Os casos foram descobertos a partir de entrevistas feitas com uma amostra de 1.273 beneficiários do INSS, registrados nos 27 Estados e no Distrito Federal, que tiveram valores descontados de seus contracheques. 97,6% dos entrevistados informaram à CGU não ter autorizado os abatimentos.

Os beneficiários do INSS podem aderir a associações civis e sindicatos e autorizar descontos mensais em seus contracheques para cobrir custos de filiação. Para isso, as entidades devem estar habilitadas junto ao INSS e precisam receber autorização "prévia, pessoal e específica" de aposentados e pensionistas interessados.

Parte dos aposentados ouvidos pela CGU só tomou conhecimento dos descontos no momento das entrevistas.

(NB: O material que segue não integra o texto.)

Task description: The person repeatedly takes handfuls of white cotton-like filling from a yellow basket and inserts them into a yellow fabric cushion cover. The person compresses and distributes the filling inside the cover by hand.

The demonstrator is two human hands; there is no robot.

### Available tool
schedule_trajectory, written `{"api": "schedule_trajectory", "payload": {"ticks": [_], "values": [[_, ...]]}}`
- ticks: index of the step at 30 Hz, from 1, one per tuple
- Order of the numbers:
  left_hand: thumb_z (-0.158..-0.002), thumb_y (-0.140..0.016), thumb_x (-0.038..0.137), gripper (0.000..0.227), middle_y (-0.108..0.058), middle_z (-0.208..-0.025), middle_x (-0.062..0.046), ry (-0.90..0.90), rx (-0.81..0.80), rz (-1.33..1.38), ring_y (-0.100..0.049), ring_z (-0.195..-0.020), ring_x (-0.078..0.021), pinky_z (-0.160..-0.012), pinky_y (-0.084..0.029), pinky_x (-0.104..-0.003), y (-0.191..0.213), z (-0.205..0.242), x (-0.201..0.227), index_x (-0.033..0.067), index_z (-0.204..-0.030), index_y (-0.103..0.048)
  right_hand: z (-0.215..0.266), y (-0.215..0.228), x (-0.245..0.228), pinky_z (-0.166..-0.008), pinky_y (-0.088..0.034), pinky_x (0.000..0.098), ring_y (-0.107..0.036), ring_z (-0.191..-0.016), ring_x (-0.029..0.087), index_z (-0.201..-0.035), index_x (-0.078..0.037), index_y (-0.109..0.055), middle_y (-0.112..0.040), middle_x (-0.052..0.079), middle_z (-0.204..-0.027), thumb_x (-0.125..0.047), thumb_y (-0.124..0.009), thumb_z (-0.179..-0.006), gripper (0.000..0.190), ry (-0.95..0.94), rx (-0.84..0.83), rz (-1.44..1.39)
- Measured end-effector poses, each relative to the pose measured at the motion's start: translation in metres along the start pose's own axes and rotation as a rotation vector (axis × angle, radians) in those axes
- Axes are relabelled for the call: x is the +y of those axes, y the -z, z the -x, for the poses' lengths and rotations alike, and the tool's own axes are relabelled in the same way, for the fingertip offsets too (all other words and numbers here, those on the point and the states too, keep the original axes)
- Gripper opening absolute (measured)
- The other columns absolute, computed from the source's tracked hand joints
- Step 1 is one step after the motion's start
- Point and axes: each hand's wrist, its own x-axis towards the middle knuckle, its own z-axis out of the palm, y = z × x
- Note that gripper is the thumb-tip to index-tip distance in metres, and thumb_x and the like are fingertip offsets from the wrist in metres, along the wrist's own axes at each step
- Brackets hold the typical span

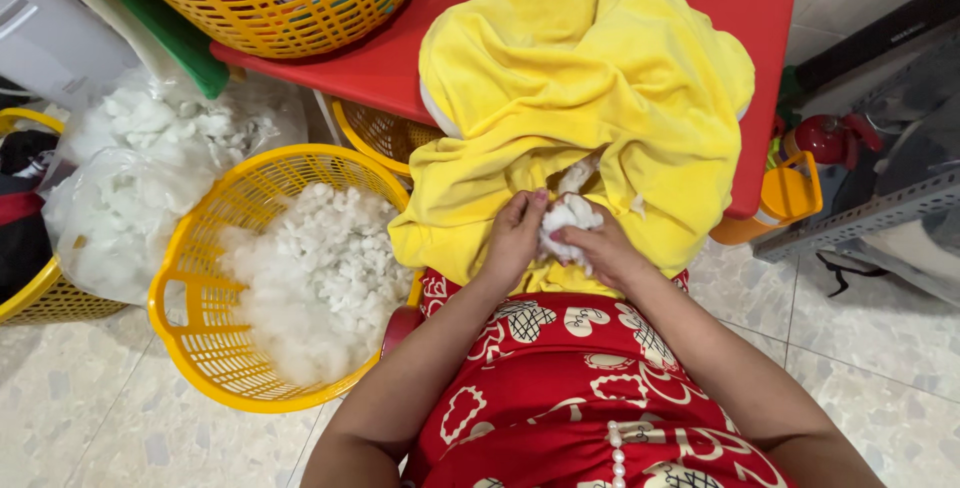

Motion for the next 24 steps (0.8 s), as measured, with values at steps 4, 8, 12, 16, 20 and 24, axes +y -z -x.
{"api": "schedule_trajectory", "payload": {"ticks": [4,8,12,16,20,24], "values": [[-0.108,-0.059,0.035,0.033,-0.052,-0.069,0.002,-0.059,0.025,-0.061,-0.043,-0.055,-0.005,-0.046,-0.039,-0.022,-0.005,-0.002,-0.001,0.0058,-0.093,-0.061,-0.001,-0.006,-0.005,-0.056,-0.06,0.0314,-0.072,-0.077,0.022,-0.123,0.004,-0.058,-0.07,0.017,-0.097,0.004,-0.071,-0.083,0.043,-0.006,0.007,0.014],[-0.099,-0.06,0.02,0.015,-0.061,-0.074,0.0,-0.053,0.134,-0.118,-0.049,-0.05,-0.0084,-0.04,-0.041,-0.023,-0.006,0.001,0.019,0.0073,-0.092,-0.058,0.002,-0.015,-0.012,-0.056,-0.06,0.0303,-0.072,-0.079,0.022,-0.122,0.002,-0.057,-0.07,0.017,-0.099,0.001,-0.071,-0.083,0.041,-0.033,0.086,0.015],[-0.1,-0.061,0.01,0.007,-0.065,-0.088,-0.002,-0.282,0.219,-0.006,-0.055,-0.061,-0.0084,-0.046,-0.044,-0.022,0.005,0.011,0.052,0.0073,-0.107,-0.062,-0.003,-0.025,-0.018,-0.056,-0.061,0.0288,-0.073,-0.08,0.02,-0.12,0.002,-0.058,-0.071,0.015,-0.101,-0.002,-0.07,-0.083,0.04,-0.084,0.162,0.107],[-0.11,-0.058,0.009,0.017,-0.072,-0.112,-0.011,-0.771,0.053,-0.266,-0.07,-0.099,-0.0208,-0.084,-0.059,-0.03,-0.01,0.024,0.077,0.0044,-0.125,-0.064,-0.008,-0.024,-0.005,-0.058,-0.06,0.0259,-0.071,-0.081,0.018,-0.125,-0.003,-0.056,-0.069,0.012,-0.102,-0.005,-0.067,-0.084,0.042,-0.089,0.082,0.325],[-0.092,-0.072,0.03,0.038,-0.076,-0.093,-0.015,-0.194,-0.206,-0.868,-0.075,-0.082,-0.025,-0.078,-0.058,-0.041,-0.061,0.02,0.095,0.0086,-0.123,-0.063,-0.014,-0.015,0.013,-0.055,-0.054,0.028,-0.067,-0.076,0.018,-0.129,0.0,-0.056,-0.066,0.02,-0.106,-0.014,-0.062,-0.097,0.035,-0.09,-0.004,0.464],[-0.088,-0.074,0.043,0.042,-0.074,-0.083,-0.015,-0.333,-0.248,-1.171,-0.072,-0.076,-0.0319,-0.069,-0.056,-0.046,-0.097,0.01,0.099,0.0082,-0.11,-0.068,-0.017,-0.007,0.024,-0.068,-0.06,0.0229,-0.072,-0.088,0.012,-0.137,-0.004,-0.052,-0.064,0.015,-0.121,-0.022,-0.052,-0.103,0.038,-0.206,0.051,-0.015]]}}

A Polícia Federal afirma que a auditoria revela um "cenário de incongruências". A PF investiga se idosos foram induzidos a assinar autorizações de desconto sem saber a verdadeira finalidade dos documentos e até se assinaturas foram forjadas.

As suspeitas são investigadas na Operação Sem Desconto. Segundo a Polícia Federal, servidores do INSS venderam dados de aposentados e pensionistas em troca de propinas e facilitaram os descontos indevidos direto nos contracheques dos beneficiários. O esquema teria causado um prejuízo de R$ 6,3 bilhões a milhares de aposentados.

Pressionado, o presidente do INSS, Alessandro Stefanutto, pediu demissão após ter sido afastado do cargo por ordem judicial.